Summary: What happens in three seconds: the path your prompt takes
When Aisha clicks Send, her message takes a short trip and the reply comes back, all in about three seconds. The lesson slowed that trip down because what passes too quickly to think about gets treated as if it does not happen at all. Aisha cannot act on a three-second blur. She can act on a path she can name.
The seven steps
Section titled “The seven steps”- Keys to chat box. Her fingers press keys. The text appears in her browser’s chat box. Nothing has left her computer yet.
- Browser to network. She clicks Send. Her browser wraps the text in a network message, hands it to her wireless router, and the message moves onto the public internet.
- The front door (the CDN). Most large AI tools sit behind a Content Delivery Network: a worldwide network of servers that receives the request, writes a small log of metadata (timestamp, geographic region, message size), and forwards the contents inward.
- Inside the model service. The CDN passes the message inward to the model service: the vendor software that takes a message, hands it to the model, watches the reply being generated, sends the reply back out. Inside the model service the message is plaintext, the opposite of encrypted.
- The model thinks. The model reads the message and generates a reply. The reply is built one piece at a time on the vendor’s hardware, not on Aisha’s laptop.
- The reply comes back. The reply travels the same chain in reverse: model service to CDN to public internet to Aisha’s home network to her browser. Most modern tools stream the reply, sending it one piece at a time as the model generates it.
- The reply appears. The reply lands in Aisha’s chat box. Her side of the conversation is one piece of data; the vendor’s side (logs, stored conversation, whatever else the policy describes) is another.

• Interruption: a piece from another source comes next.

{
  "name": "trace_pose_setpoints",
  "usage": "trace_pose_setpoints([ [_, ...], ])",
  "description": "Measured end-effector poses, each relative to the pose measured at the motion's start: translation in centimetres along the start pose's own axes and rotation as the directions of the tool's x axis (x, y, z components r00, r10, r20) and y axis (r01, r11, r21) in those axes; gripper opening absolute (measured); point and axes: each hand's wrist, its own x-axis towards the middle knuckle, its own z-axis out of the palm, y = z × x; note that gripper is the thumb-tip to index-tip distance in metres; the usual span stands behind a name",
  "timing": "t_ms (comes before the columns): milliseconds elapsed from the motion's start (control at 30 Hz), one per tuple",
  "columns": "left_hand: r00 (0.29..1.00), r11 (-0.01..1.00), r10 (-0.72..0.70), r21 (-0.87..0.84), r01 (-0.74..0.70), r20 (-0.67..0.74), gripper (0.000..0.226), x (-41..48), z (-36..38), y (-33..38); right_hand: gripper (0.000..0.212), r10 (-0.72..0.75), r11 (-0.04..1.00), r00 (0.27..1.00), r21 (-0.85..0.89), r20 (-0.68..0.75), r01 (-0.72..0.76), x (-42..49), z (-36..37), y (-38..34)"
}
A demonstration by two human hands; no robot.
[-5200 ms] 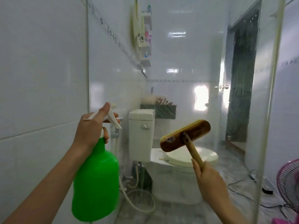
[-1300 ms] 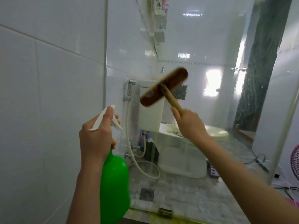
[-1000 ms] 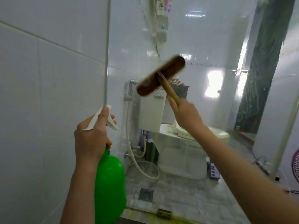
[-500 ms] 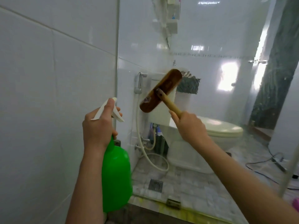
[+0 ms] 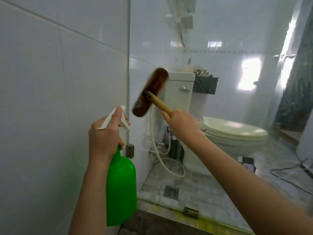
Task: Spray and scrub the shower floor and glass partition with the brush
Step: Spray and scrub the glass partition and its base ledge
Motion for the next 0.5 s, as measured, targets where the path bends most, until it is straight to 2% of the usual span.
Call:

Seven steps. Three seconds. One mental picture Aisha can apply before any future paste.
Two words from one vendor’s policy, as a worked example
Section titled “Two words from one vendor’s policy, as a worked example”Every vendor’s privacy policy refers to the user’s messages and the model’s replies under some name; what they call them varies. One major AI provider, in their public privacy policy, uses the words Inputs and Outputs:
You are able to interact with our Services in a variety of formats… (“Prompts” or “Inputs”), which generate responses and actions (“Outputs”) based on your Inputs.
In that vendor’s policy, Inputs are the user’s messages, Outputs are the model’s replies. Other vendors use different vocabulary for the same two things (some say prompts and responses; some say requests and outputs; some bucket both as content). The vocabulary is not standardized; the things it names are. Phase 4 of this track teaches a rubric that normalizes across vendors. This lesson taught the path the policy sits on top of, regardless of which words a given vendor uses to refer to it.
Path versus policy: two different layers
Section titled “Path versus policy: two different layers”The path is what is structurally possible. The policy is what the vendor commits to doing. Inside the model service, the message is plaintext to the vendor’s systems; that is the structural reality. Whether the vendor stores it, trains on it, retains it for safety review, or deletes it is the policy commitment. Reading either layer as if it were the other leads to either misplaced trust (“the policy says they do not train on it, so it never touches their systems”) or misplaced fear (“their systems see plaintext, so the policy does not matter”). Both layers are real. Both have to be read.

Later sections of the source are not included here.